English banker and philanthropist (1786–1856)

Samuel Gurney (18 October 1786 – 5 June 1856) was an English banker and philanthropist from the Gurney family of Norwich. He should not be confused with his second son, Samuel (1816–1882), also described as banker and philanthropist, and a Member of Parliament.

==Early years and marriage==
Gurney was born at Earlham Hall near Norwich, England, 18 October 1786, the second son of John Gurney (1749–1809), a Quaker banker of Norwich, and Catherine, the daughter of Daniel Bell (1728–1750), a London merchant from Stamford Hill. The family's Gurney's Bank was founded in 1770.

Gurney was educated at Wandsworth, Surrey, and at Hingham, Norfolk. Among his siblings were Joseph John Gurney, Daniel Gurney (1791–1880), Elizabeth Fry, Louisa Hoare (1784–1836), the wife of Samuel Hoare, and Hannah Buxton, the wife of Sir Thomas Buxton. At the age of 14, Gurney was placed in the counting-house of his brother-in-law, Joseph Fry (1777–1861), a tea merchant and banker, at St Mildred's Court, Poultry, in the City of London.

==Overend, Gurney and Company==
The wealth that came to Gurney from his father-in-law and what was bequeathed to him by his father, helped him to make rapid progress as a partner in Richardson and Overend, with which he had become connected in 1807. The business had been founded in 1800 by Thomas Richardson, a clerk to a London bill discounter, and John Overend, Chief Clerk in the bank of Smith, Payne & Company in Nottingham, with the Gurneys supplying the capital. At that time bill discounting was carried on sporadically by ordinary merchants in addition to their regular business, but Richardson thought there was room for a London house that would concern itself entirely with trading in bills. This novel idea proved an instant success. On his father's death in 1809, Samuel Gurney assumed the control of the Norwich bank. At the same time he took control of Richardson and Overend, whose name was later changed to Overend, Gurney and Company.

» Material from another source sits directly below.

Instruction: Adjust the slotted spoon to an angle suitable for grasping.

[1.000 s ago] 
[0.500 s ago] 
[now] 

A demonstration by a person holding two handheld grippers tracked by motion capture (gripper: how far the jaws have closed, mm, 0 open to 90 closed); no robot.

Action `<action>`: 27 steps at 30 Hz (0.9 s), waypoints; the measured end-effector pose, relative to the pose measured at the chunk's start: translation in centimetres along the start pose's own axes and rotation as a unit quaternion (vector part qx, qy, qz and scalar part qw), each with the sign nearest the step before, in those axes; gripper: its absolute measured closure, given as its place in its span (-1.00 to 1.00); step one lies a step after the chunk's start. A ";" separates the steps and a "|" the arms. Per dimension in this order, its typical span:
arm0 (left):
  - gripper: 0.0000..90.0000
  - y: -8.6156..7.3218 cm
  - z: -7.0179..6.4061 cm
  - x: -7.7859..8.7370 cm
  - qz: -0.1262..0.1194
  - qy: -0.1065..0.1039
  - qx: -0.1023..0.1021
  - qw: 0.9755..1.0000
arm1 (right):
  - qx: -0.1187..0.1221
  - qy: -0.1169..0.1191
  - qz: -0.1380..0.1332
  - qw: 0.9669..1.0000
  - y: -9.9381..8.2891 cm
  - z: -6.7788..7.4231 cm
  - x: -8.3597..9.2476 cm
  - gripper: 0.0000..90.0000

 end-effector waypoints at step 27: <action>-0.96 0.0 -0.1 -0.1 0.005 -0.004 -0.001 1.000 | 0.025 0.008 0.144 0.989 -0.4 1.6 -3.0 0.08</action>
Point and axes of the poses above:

Soon after Gurney entered the firm, it began to assume proportions that made it, for about forty years, the largest discounting house in the world. At first only discounting bills, it soon began to lend money on all sorts of securities. In the panic of 1825, the firm was able to lend money to many houses to tide them over their difficulties; this brought them into even greater favour. Gurney became known as "the bankers' banker", and many firms which had previously dealt with the Bank of England now began depositing their surplus cash in its hands. At the time of Gurney's death in 1856, it was calculated that the house held deposits amounting to £8 million sterling. Nonetheless, the bank collapsed in 1866, owing millions.

==Philanthropic interests==
During the later years of his life, charitable and philanthropic undertakings almost monopolized Gurney's attention.

- Penal reform and criminal justice
Gurney took a part in the efforts of Joseph John Gurney, Fowell Buxton, and Elizabeth Fry for the improvement of prison discipline and the reform of the criminal code. He refused to prosecute a man who had forged his name, knowing well that death was the punishment for such an offence.

- Anti-slavery

Gurney attended the 1840 World Anti-Slavery Convention in London and he was a prime figure in the painting which is now in the National Portrait Gallery in London. He is in the foreground of the painting on the left.

The second international Anti-Slavery convention was in 1843 when Gurney was the chairman of the convention. Richard Peek took the chair of the convention when Gurney had to leave.
- Africa
He also interested himself in the Niger Expedition of 1841. In March 1841 he entertained Captain Henry Dundas Trotter, Commander William Allen, and a large number of the officers of the expedition at a farewell dinner at Upton.

Gurney was a liberal patron of the infant colony of Liberia, kept up a correspondence with President Roberts, and for his many gifts was rewarded by his name being given to a town of Gallenas in 1851.

- Education and the Great Hunger
He became treasurer of the British and Foreign School Society in 1843, and held that post till his decease.

In 1849, Gurney undertook a tour of Ireland, where he made considerable gifts to poor people still suffering from the effects of the famine.

- Peace mission to France
In 1853 he accompanied a deputation sent to Napoleon III to express a desire for a long continuance of peace and amity between England and France.

- Poplar hospital
On the initiative of Gurney, the Poplar Hospital for Accidents, the first casualty hospital for dockworkers, was opened in 1855.

- St Paul's Church, Stratford
In 1853 he assisted in the construction of a mission building, which later became the parish church of St Paul's Church, Stratford.

==Death and burial==
Samuel Gurney's wife died at Ham House, Essex, on 14 February 1855, and in the autumn of that year, his own health being much broken, he moved his residence to Nice. Getting worse in the spring of 1856, he hurried homewards, desiring to end his days in his own country among his kindred. He reached Paris, but could go no further and died in an hotel in that city on 5 June 1856, at the age of 69.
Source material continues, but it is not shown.